Ich bitte Dich um entschuldigung wegen der Verspätung meiner Antwort.
Ich bin vollkommen einverstanden mir Deiner ausgezeichneten Erklärung über *"vorm"* (vor dem), und muss aber ehrlich zugeben dass ich diese gramatikalische Kontraktion leider noch nie bis jetz gehört hatte, und deshalb war ich ganz davon überzeugt dass es unkorrekt war. Dies kann aber meinen Irrtum überhaupt nicht verteidigen.
Herzlichen Dank für Deine Hilfe.

Schöne Grüsse aus Valencia.

Tarsis.


----------



## Tinnakorn

"Vorm" ist kein Schrift-Deutsch !
Schaut doch mal in einer Referenzgrammatik nach! "Vorm" kann man wohl sagen, aber auf keinen Fall schreiben. "Vom" ist 100-prozentig falsch! (Ausser, man moechte sagen, man hat lange NACH dem Autofahren immer noch Angst, dann kann man vielleicht "vom" sagen, aber es waere ein sehr ungewoehnlicher Gebrauch.)


----------



## Tarsis

Tinnakorn said:


> VORM ist kein Schrift-Deutsch !
> Schaut doch mal in einer Referenzgrammatik nach! "Vorm" kann man wohl sagen, aber auf keinen Fall schreiben. "Vom" ist 100-prozentig falsch! (Ausser, man moechte sagen, man hat lange nach dem Autofahren immer noch Angst, dann kann man vielleicht "vom" sagen, aber es waere ein sehr ungewoehnlicher Gebrauch.)

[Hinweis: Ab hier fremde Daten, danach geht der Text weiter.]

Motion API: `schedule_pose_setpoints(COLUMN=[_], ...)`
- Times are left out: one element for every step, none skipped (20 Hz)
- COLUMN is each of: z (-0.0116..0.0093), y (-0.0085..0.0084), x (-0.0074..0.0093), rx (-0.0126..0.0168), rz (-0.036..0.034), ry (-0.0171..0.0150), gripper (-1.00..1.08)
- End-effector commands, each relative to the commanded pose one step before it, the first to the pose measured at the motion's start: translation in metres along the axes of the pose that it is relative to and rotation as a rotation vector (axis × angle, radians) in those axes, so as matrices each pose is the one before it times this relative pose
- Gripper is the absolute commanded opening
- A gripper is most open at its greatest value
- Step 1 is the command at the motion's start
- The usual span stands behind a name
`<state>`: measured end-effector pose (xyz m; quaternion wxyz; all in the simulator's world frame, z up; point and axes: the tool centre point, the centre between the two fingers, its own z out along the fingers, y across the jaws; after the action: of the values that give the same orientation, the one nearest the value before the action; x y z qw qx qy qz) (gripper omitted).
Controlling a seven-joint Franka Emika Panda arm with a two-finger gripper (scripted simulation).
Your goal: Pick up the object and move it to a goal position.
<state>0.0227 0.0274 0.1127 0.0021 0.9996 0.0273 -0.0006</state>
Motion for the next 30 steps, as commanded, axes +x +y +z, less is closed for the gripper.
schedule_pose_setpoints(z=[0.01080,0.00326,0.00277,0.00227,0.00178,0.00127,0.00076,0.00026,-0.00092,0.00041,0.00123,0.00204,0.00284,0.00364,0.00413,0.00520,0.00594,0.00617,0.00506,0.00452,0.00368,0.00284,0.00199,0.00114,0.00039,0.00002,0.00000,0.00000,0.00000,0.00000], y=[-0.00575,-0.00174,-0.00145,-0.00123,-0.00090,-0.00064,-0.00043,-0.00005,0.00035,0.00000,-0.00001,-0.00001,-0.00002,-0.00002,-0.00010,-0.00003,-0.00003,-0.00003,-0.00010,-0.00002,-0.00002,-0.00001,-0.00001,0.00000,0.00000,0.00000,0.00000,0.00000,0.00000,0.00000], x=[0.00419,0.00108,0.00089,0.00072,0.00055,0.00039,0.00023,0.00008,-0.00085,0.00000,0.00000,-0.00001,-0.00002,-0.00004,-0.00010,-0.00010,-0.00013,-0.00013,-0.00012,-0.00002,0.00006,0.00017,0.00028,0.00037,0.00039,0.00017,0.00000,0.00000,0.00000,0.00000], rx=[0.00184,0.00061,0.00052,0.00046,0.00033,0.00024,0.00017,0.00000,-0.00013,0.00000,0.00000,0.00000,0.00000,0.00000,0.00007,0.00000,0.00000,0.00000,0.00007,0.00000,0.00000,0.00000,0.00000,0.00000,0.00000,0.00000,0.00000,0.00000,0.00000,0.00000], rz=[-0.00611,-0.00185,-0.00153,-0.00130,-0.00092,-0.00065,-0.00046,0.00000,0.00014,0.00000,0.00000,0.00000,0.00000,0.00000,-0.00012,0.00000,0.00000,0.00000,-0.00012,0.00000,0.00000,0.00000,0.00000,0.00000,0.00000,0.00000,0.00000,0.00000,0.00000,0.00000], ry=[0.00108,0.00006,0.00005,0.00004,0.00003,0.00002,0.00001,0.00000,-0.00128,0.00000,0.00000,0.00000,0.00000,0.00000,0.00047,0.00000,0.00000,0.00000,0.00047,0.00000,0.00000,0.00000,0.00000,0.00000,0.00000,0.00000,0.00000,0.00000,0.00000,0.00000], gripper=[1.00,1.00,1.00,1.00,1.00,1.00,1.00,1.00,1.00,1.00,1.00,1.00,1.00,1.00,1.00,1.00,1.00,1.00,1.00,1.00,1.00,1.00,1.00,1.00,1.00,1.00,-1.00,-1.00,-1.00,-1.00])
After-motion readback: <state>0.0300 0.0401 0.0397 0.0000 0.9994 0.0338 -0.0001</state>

 ----------------------------------------------------------------

Hallo Tinnakorn,

Got sei Dank!  Jetz ist mir endlich alles klar.
*vorm* kann man wohl sagen, aber nicht schreiben.

Vielen Dank!


----------



## sokol

Tarsis said:


> Hallo Tinnakorn,
> 
> Got sei Dank!  Jetz ist mir endlich alles klar.
> *vorm* kann man wohl sagen, aber nicht schreiben.
> 
> Vielen Dank!


Da muss ich nun widersprechen.

Natürlich ist "vorm" nicht formelle Standardsprache - insofern hat Tinnakorn durchaus recht.

Man kann dennoch aber "vorm" natürlich *schon *schreiben. Das ist dann etwas salopperer Stil - wenn man so will. Und ich bin mir sicher, dass es genug (auch anspruchsvolle) deutschsprachige Literatur gibt, in der "vorm" in der Tat auch wirklich geschrieben steht.


----------



## Tinnakorn

sokol said:


> Da muss ich nun widersprechen.
> 
> Natürlich ist "vorm" nicht formelle Standardsprache - insofern hat Tinnakorn durchaus recht.
> 
> Man kann dennoch aber "vorm" natürlich *schon *schreiben. Das ist dann etwas salopperer Stil - wenn man so will. Und ich bin mir sicher, dass es genug (auch anspruchsvolle) deutschsprachige Literatur gibt, in der "vorm" in der Tat auch wirklich geschrieben steht.


 

Dann muss ich mich korrigieren. 

Sicher gibt es entsprechende Beispiele, aber ich würde es niemals so schreiben, und ich würde es auch meinen Studenten niemals so lehren.


----------



## sokol

Tinnakorn said:


> Sicher gibt es entsprechende Beispiele, aber ich würde es niemals so schreiben, und ich würde es auch meinen Studenten niemals so lehren.


Klar, als Deutschlehrer wird man Studenten "vor dem" lehren - und nicht "vorm", da stimme ich dir zu.


----------